Criticism of the report
The government senators made their own set of comments, which deputy chair Jess Walsh and Senator Deborah O’Neill noted do not constitute a dissenting report. In these comments, they opined that recommendation 1 reduces the “significant evidence provided to the inquiry in a complex area of regulation over the past almost two years to little more than a headline”.
“The simplification of these complex issues detracts from the practical improvements to ASIC’s operation suggested by witnesses, and indeed by ASIC itself, throughout the inquiry,” the senators said.
“So, too, does the call in recommendation 2 to separate ASIC’s functions into ‘a companies regulator and a separate financial conduct authority’.”
However, the senators did note that while some evidence presented to the committee supported the regulator’s broad remit, other evidence suggested ASIC is “spread too thin”.
They also criticised the amount of time that they had to review the report, saying the government senators received it just 24 hours before it was tabled. However, they agreed that “there remains opportunity for improvement in ASIC’s operations and this is why we have chosen to write additional comments rather than a dissenting report”.
Ahead of the report’s release, speaking on ABC Radio, Treasurer Jim Chalmers said he was concerned because Bragg had a tendency to adopt a “heavily partisan and heavily personal” approach, rather than making a “genuine effort” to get to the bottom of an issue.
“It’s always about him and not about ASIC or the economy or the regulator,” said Chalmers.
“I think people have seen I’ve got a willingness to renovate and modernise our regulators to make sure they’re the best versions of themselves.

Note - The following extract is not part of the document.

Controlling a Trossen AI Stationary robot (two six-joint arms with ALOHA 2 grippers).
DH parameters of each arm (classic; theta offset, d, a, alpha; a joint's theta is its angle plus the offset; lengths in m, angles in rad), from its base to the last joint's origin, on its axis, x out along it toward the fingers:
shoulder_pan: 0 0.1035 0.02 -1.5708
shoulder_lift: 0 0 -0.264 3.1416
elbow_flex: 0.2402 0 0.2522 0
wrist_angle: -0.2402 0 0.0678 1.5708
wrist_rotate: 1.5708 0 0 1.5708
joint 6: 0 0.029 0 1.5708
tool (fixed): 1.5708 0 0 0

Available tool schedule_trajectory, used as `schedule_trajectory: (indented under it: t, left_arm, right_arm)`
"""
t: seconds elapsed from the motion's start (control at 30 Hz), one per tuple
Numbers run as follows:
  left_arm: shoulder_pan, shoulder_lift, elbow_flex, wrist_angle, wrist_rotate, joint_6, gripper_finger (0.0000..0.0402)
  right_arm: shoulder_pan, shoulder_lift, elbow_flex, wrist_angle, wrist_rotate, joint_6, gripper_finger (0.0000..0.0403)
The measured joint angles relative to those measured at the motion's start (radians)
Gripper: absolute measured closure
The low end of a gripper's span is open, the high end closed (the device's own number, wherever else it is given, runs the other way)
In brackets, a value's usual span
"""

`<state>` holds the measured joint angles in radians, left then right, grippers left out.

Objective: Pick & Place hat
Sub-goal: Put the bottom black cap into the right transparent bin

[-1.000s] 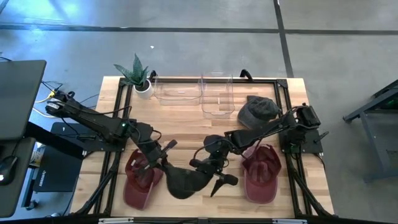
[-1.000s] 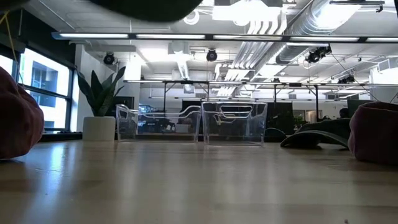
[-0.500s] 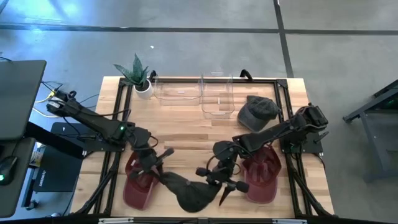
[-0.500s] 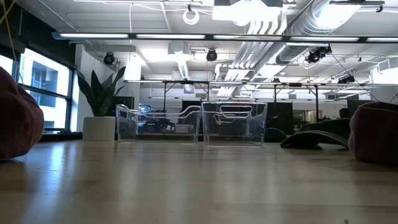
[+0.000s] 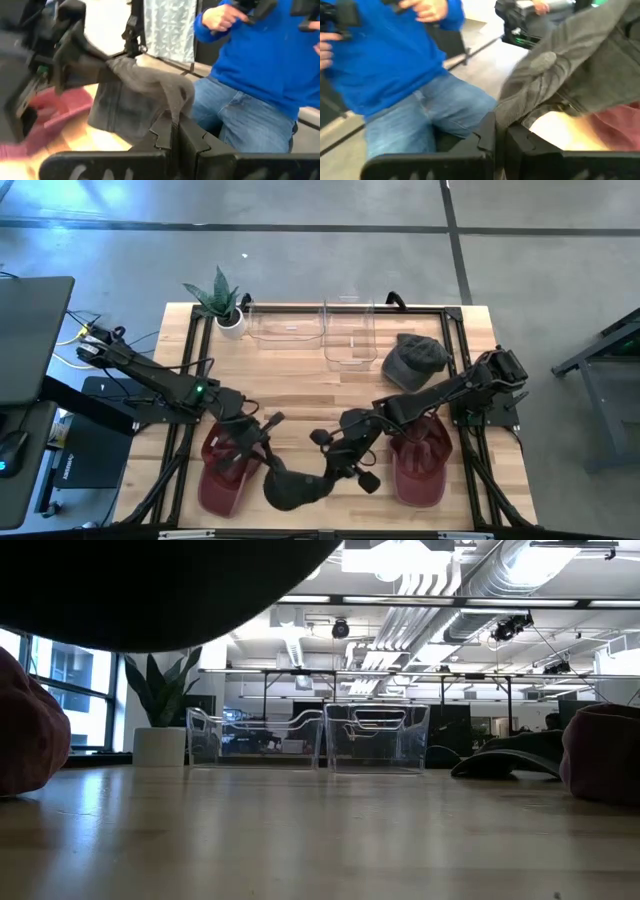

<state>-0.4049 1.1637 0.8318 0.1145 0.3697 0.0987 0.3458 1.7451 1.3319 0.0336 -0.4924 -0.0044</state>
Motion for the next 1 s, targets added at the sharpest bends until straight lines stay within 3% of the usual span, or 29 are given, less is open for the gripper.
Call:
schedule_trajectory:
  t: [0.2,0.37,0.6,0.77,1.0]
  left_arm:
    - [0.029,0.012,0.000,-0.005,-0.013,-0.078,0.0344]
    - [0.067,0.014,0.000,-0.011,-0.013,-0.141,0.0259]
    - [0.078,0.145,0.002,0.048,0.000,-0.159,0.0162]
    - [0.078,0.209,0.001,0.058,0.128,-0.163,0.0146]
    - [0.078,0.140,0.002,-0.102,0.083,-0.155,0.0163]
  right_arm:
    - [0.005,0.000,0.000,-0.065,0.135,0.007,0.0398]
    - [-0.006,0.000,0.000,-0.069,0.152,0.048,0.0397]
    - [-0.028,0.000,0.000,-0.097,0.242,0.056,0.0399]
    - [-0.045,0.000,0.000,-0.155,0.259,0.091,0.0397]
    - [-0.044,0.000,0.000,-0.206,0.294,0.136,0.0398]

We’ll see what the committee report says later in the week.”
In a statement following the release of the report, Walsh reiterated her criticism of the recommendations, saying they have “overshot the mark and completely missed an opportunity for bipartisan support”.
“There is room for improvement at ASIC, so it’s a shame sensible reforms that could be implemented immediately have been overlooked,” Walsh said.
“The inquiry received useful evidence and suggestions from stakeholders that could have been a genuine opportunity to improve ASIC. Unfortunately, these have largely been ignored in the chair’s report, favouring a headline grab instead.”